Hierarchical management for integrated community energy systems

Abstract

Due to the presence of combined heat and power plants (CHP) and thermostatically control loads, heat, natural gas, and electric power systems are tightly coupled in community areas. However, the coordination among these systems has not yet been fully researched, especially with the integration of renewable energy. This paper aims to develop a hierarchical approach for an integrated community energy system (ICES). The proposed hierarchical framework is presented as day-ahead scheduling and two-layer intra-hour adjustment systems. Two objectives, namely the operating cost minimization and tie-line power smoothing, are integrated into the framework. In the intra-hour adjustment, a master–client structure is designed.

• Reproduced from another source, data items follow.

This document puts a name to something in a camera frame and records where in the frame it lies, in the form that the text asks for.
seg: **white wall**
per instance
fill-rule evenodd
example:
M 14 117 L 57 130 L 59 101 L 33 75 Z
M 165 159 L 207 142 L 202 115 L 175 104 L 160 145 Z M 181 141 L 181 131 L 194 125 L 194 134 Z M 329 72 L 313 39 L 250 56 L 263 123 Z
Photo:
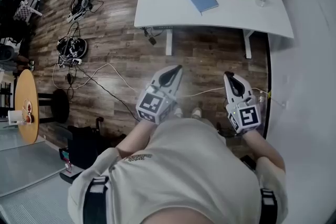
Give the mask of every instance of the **white wall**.
M 268 141 L 287 168 L 285 223 L 325 223 L 336 209 L 336 0 L 283 0 L 295 39 L 270 36 Z

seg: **shoe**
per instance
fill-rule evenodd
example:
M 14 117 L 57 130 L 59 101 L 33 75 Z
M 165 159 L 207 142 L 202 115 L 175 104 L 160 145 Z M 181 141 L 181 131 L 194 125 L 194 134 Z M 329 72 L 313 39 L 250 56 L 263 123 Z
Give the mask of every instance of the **shoe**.
M 202 118 L 202 109 L 200 108 L 195 108 L 193 112 L 191 113 L 191 118 L 192 119 L 201 119 Z
M 179 108 L 179 107 L 177 107 L 175 109 L 174 115 L 177 116 L 177 117 L 179 117 L 179 118 L 183 118 L 183 111 L 182 111 L 182 109 Z

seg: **black shoulder strap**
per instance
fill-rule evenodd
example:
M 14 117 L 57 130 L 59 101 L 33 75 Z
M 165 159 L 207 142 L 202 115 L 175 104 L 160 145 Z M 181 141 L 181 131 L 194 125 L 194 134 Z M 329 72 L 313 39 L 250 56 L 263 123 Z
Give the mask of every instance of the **black shoulder strap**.
M 278 217 L 278 203 L 272 190 L 262 188 L 261 216 L 259 224 L 276 224 Z
M 106 191 L 107 176 L 95 177 L 85 193 L 83 224 L 107 224 Z

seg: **white desk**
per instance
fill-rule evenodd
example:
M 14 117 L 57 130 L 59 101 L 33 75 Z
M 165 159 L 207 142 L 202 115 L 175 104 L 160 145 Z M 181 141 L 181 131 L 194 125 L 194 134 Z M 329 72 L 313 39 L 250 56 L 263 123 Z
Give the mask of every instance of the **white desk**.
M 246 58 L 251 58 L 249 36 L 254 31 L 293 38 L 282 0 L 268 0 L 264 7 L 255 0 L 217 0 L 217 8 L 198 12 L 190 0 L 138 0 L 135 27 L 219 26 L 244 31 Z M 166 55 L 172 54 L 172 31 L 167 31 Z

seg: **white cup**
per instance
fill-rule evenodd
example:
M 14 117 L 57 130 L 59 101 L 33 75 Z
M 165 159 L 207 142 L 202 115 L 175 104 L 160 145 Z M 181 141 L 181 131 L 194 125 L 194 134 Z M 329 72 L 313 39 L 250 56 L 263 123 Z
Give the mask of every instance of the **white cup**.
M 24 122 L 22 110 L 8 110 L 8 123 L 18 125 Z

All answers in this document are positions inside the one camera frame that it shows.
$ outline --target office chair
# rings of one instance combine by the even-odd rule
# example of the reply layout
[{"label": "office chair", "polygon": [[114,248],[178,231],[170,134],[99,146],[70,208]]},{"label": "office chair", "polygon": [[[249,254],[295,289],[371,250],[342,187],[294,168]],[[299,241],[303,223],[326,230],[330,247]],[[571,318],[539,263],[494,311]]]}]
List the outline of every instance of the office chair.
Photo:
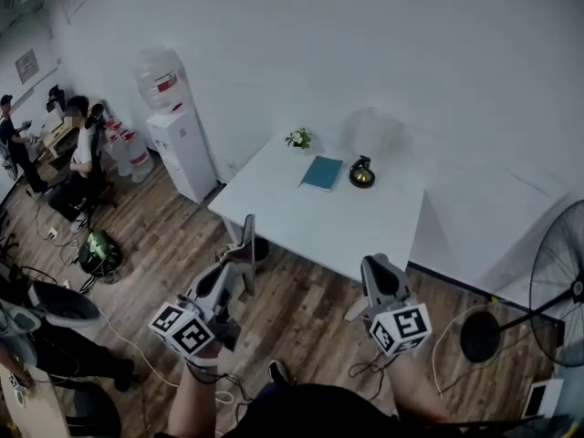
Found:
[{"label": "office chair", "polygon": [[88,215],[88,229],[91,229],[91,216],[95,209],[100,205],[110,205],[114,209],[118,205],[113,201],[108,193],[113,191],[114,183],[106,178],[106,171],[101,167],[101,151],[99,151],[99,142],[104,131],[104,122],[101,114],[103,113],[103,105],[96,104],[91,109],[91,117],[89,120],[94,121],[95,134],[91,140],[91,172],[89,173],[89,180],[95,186],[92,188],[92,193],[86,196],[86,201],[80,206],[79,210]]}]

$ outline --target fan stand
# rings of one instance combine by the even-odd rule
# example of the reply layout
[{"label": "fan stand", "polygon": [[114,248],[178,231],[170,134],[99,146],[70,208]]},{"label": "fan stand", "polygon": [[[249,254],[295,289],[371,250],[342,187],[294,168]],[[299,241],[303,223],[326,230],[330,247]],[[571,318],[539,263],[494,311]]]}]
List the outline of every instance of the fan stand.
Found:
[{"label": "fan stand", "polygon": [[496,318],[487,311],[471,315],[464,322],[460,334],[460,346],[464,356],[474,363],[493,358],[501,343],[501,333],[541,315],[544,311],[570,298],[573,298],[574,303],[584,303],[584,274],[579,274],[568,290],[552,298],[537,310],[530,311],[503,326],[499,326]]}]

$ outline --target teal notebook
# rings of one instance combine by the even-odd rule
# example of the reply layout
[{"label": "teal notebook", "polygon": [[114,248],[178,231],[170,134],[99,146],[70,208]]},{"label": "teal notebook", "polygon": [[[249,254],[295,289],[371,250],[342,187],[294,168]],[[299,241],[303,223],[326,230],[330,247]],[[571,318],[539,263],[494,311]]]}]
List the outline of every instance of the teal notebook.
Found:
[{"label": "teal notebook", "polygon": [[330,192],[339,176],[343,161],[317,156],[302,179],[302,183]]}]

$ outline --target man
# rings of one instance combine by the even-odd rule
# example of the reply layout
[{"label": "man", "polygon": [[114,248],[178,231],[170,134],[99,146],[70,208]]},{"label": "man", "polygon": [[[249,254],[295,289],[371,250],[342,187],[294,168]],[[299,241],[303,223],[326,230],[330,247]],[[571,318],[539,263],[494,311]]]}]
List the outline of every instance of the man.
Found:
[{"label": "man", "polygon": [[10,118],[10,110],[12,96],[5,94],[0,99],[0,110],[2,111],[2,122],[0,123],[0,141],[6,145],[12,160],[22,167],[26,175],[30,187],[37,195],[47,191],[47,182],[38,176],[37,168],[28,159],[28,151],[26,144],[29,143],[28,138],[22,138],[20,132],[27,130],[30,124],[24,125],[22,128],[15,129],[12,119]]},{"label": "man", "polygon": [[90,194],[93,185],[91,142],[95,135],[95,125],[92,118],[88,119],[88,111],[89,99],[85,96],[74,96],[67,103],[65,117],[70,119],[73,128],[79,130],[77,148],[71,158],[67,180],[48,199],[49,206],[71,222],[73,234],[80,232],[88,221],[87,214],[81,213],[78,208]]},{"label": "man", "polygon": [[[219,349],[206,349],[200,356],[201,364],[212,364],[211,359],[216,358]],[[448,411],[414,357],[402,354],[386,372],[401,420],[383,414],[370,402],[343,388],[292,385],[284,365],[272,360],[268,366],[271,383],[260,391],[249,404],[245,417],[225,437],[397,437],[415,434],[430,423],[449,420]],[[168,422],[171,436],[214,436],[215,385],[214,368],[185,365]]]}]

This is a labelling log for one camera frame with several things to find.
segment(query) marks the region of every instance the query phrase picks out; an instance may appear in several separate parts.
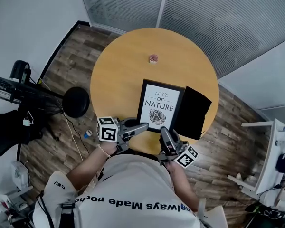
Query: wooden floor
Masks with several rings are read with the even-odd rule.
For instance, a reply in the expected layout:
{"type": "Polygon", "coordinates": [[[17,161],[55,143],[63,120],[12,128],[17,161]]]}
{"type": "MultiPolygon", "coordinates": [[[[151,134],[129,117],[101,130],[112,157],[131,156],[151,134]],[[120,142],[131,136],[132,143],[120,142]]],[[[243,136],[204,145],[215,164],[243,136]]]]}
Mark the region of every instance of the wooden floor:
{"type": "MultiPolygon", "coordinates": [[[[65,45],[54,58],[44,82],[51,90],[63,94],[73,86],[90,91],[90,79],[94,64],[117,35],[106,31],[79,26],[69,37],[65,45]]],[[[220,87],[219,107],[210,129],[195,145],[199,159],[187,170],[189,182],[200,197],[207,198],[208,209],[224,205],[229,227],[241,227],[245,218],[245,205],[230,201],[236,198],[245,204],[251,204],[250,197],[239,191],[238,186],[227,179],[227,175],[243,177],[258,175],[251,167],[256,162],[262,165],[268,145],[268,137],[256,128],[242,128],[241,123],[262,121],[262,119],[238,98],[220,87]]],[[[96,115],[90,104],[88,112],[78,119],[71,119],[80,134],[87,129],[96,133],[96,115]]],[[[55,115],[50,122],[60,141],[55,142],[47,131],[44,137],[29,145],[22,146],[20,160],[26,162],[31,184],[34,189],[25,196],[32,202],[44,189],[49,176],[55,170],[67,174],[81,162],[78,150],[72,142],[70,130],[63,115],[55,115]]],[[[75,140],[83,158],[88,156],[77,134],[75,140]]],[[[91,152],[97,145],[96,135],[84,139],[91,152]]]]}

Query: picture frame
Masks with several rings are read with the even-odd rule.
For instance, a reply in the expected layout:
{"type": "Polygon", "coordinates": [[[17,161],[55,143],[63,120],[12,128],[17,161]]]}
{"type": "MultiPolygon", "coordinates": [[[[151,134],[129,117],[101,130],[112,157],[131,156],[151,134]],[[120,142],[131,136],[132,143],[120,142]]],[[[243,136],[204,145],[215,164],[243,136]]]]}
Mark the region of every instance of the picture frame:
{"type": "Polygon", "coordinates": [[[162,127],[172,131],[185,88],[144,79],[137,121],[148,123],[148,131],[160,133],[162,127]]]}

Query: bracelet
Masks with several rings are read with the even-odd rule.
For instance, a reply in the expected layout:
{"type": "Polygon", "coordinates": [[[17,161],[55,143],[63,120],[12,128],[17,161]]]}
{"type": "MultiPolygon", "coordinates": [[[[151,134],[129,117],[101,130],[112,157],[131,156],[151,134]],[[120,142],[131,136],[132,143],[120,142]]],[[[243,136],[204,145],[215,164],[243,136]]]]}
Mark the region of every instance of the bracelet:
{"type": "Polygon", "coordinates": [[[102,147],[100,147],[100,144],[98,144],[97,146],[102,150],[103,153],[105,153],[105,155],[106,155],[108,158],[111,157],[102,147]]]}

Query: table
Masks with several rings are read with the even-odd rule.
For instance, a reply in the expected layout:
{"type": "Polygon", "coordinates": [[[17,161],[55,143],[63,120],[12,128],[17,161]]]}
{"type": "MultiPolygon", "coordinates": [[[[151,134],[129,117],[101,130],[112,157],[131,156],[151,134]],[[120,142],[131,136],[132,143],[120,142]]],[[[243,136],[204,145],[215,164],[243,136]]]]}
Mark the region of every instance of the table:
{"type": "MultiPolygon", "coordinates": [[[[160,28],[134,30],[114,40],[101,53],[92,73],[90,92],[96,115],[136,117],[143,79],[189,86],[204,94],[212,101],[203,125],[203,131],[209,129],[219,104],[218,81],[209,59],[192,41],[160,28]],[[157,64],[149,63],[151,54],[158,55],[157,64]]],[[[159,138],[159,133],[145,131],[130,140],[130,148],[158,154],[159,138]]]]}
{"type": "Polygon", "coordinates": [[[256,185],[251,185],[248,181],[238,180],[233,176],[227,176],[228,179],[243,186],[243,193],[255,199],[259,197],[258,194],[273,188],[281,182],[283,173],[276,170],[276,163],[279,155],[285,153],[285,147],[276,146],[275,144],[277,140],[285,141],[285,132],[278,131],[279,128],[283,128],[285,125],[277,119],[269,122],[242,123],[242,127],[260,126],[271,126],[271,133],[265,162],[256,185]]]}

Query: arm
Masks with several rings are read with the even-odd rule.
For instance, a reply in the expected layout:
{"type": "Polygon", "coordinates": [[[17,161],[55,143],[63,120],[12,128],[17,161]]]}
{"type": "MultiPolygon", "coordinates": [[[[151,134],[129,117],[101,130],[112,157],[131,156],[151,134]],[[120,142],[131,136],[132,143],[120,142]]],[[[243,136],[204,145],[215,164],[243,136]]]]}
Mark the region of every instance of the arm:
{"type": "Polygon", "coordinates": [[[167,169],[170,172],[176,196],[178,196],[193,212],[197,212],[199,198],[190,186],[185,170],[172,161],[167,164],[167,169]]]}
{"type": "MultiPolygon", "coordinates": [[[[116,143],[114,142],[103,142],[101,148],[109,155],[114,154],[117,150],[116,143]]],[[[100,148],[96,148],[86,160],[71,170],[66,176],[75,189],[80,190],[83,186],[91,182],[96,172],[105,164],[107,158],[106,154],[100,148]]]]}

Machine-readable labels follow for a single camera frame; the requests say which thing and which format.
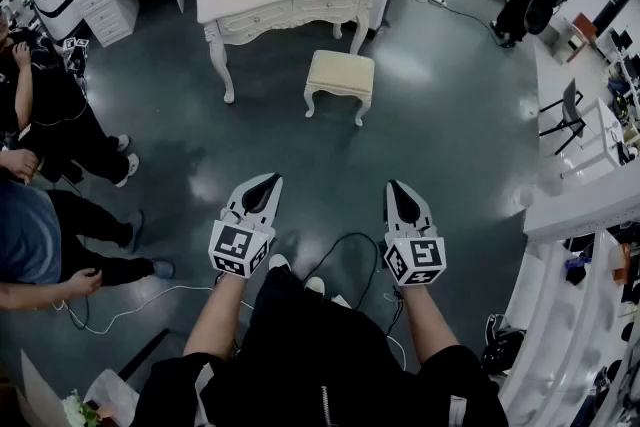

The CHP and thermostatically controlled loads are coordinated by a method with two different time scales in order to execute the schedule and handle uncertainties from the load demand and the renewable generation. To obtain the optimal set-points for the CHP, an integrated optimal power flow method is developed, which also incorporates three-phase electric power flow and natural gas flow constraints. Furthermore, based on a time priority list method, a three-phase demand response approach is proposed to dispatch thermostatically controlled loads at different phases and locations. Numerical studies confirm that the ICES can be economically operated, and the tie-line power between the ICES and external energy network can be effectively smoothed.